Pour le ministère palestinien des Affaires étrangères, l’enregistrement de terres en Cisjordanie comme "propriété d’État" par le gouvernement israélien vise à consolider l’annexion.
Le ministère a souligné que cette mesure constitue également un début concret du processus d’annexion et une atteinte aux fondements de l’État palestinien.
Il a ajouté que cette décision représente un défi direct à l’ordre juridique international et à la volonté de la communauté internationale, et constitue une violation flagrante des principes de paix et de sécurité internationales.
Le communiqué cite également l’avis consultatif de la Cour internationale de Justice, qui a jugé illégale l’occupation israélienne.
En vertu de l’Accord d’Oslo II signé en 1995, la zone A de la Cisjordanie est placée sous contrôle palestinien total, la zone B sous contrôle civil palestinien et sécuritaire israélien, tandis que la zone C, qui représente environ 61 % de la Cisjordanie, demeure sous contrôle total israélien.

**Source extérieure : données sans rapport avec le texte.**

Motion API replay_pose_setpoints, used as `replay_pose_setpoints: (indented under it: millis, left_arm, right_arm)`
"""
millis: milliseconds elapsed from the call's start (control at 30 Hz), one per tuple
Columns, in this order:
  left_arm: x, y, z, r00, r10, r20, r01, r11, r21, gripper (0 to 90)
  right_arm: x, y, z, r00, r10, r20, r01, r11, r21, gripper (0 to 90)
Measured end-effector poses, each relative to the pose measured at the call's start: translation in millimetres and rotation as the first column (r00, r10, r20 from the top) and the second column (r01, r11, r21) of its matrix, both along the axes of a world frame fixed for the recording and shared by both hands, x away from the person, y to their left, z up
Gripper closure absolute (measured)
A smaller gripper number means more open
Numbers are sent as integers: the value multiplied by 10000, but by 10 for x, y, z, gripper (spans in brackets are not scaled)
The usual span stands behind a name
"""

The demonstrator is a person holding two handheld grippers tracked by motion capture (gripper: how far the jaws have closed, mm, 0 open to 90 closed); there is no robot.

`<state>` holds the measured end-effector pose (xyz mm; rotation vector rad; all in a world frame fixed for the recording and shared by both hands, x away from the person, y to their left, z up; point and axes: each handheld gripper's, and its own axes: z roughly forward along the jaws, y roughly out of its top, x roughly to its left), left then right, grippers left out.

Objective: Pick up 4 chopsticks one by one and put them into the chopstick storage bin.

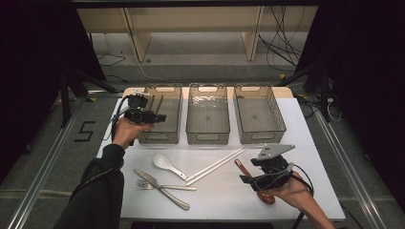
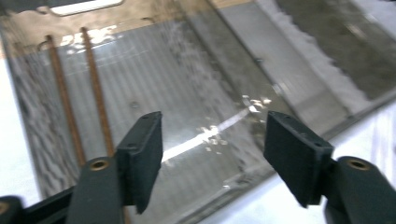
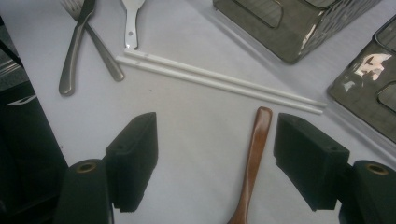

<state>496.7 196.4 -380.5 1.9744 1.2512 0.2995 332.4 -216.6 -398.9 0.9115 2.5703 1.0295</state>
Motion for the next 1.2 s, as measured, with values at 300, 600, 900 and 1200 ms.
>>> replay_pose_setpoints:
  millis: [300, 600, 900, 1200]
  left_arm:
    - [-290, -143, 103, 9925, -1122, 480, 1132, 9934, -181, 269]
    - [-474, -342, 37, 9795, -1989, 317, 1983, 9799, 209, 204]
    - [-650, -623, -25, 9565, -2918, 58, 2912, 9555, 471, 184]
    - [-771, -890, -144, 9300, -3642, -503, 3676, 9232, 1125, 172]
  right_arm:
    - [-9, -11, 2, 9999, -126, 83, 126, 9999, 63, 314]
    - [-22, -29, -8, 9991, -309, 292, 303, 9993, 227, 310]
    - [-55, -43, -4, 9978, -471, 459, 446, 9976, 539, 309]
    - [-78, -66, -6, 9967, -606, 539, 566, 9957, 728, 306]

L’accord limite l’enregistrement des terres par l’Autorité palestinienne aux zones A et B, et l’interdit dans la zone C.
La Présidence palestinienne a également condamné la décision israélienne autorisant la classification de terres de Cisjordanie comme propriété d’État, la qualifiant d’escalade dangereuse et de violation du droit international.
Cette nouvelle mesure s’inscrit dans une série de décisions approuvées la semaine dernière par le cabinet de sécurité israélien, visant à étendre la construction de colonies illégales et à renforcer le contrôle de Tel-Aviv sur la Cisjordanie occupée.
Selon les médias israéliens, ces mesures incluent l’abrogation d’une loi interdisant la vente de terres en Cisjordanie aux colons israéliens illégaux, la réouverture des registres fonciers, ainsi que le transfert de l’autorité en matière de permis de construire dans un bloc de colonies près d’Hébron, d’une municipalité palestinienne vers l’administration civile israélienne.
Israël a intensifié ses opérations en Cisjordanie, y compris à Jérusalem-Est, depuis le lancement de son offensive militaire à Gaza le 8 octobre 2023. Les Palestiniens considèrent cette escalade, marquée par des morts, des arrestations, des déplacements forcés et l’expansion des colonies, comme une étape vers l’annexion formelle du territoire.
Dans un avis historique rendu en juillet 2024, la Cour internationale de Justice a déclaré illégale l’occupation israélienne des territoires palestiniens et appelé à l’évacuation de toutes les colonies en Cisjordanie et à Jérusalem-Est.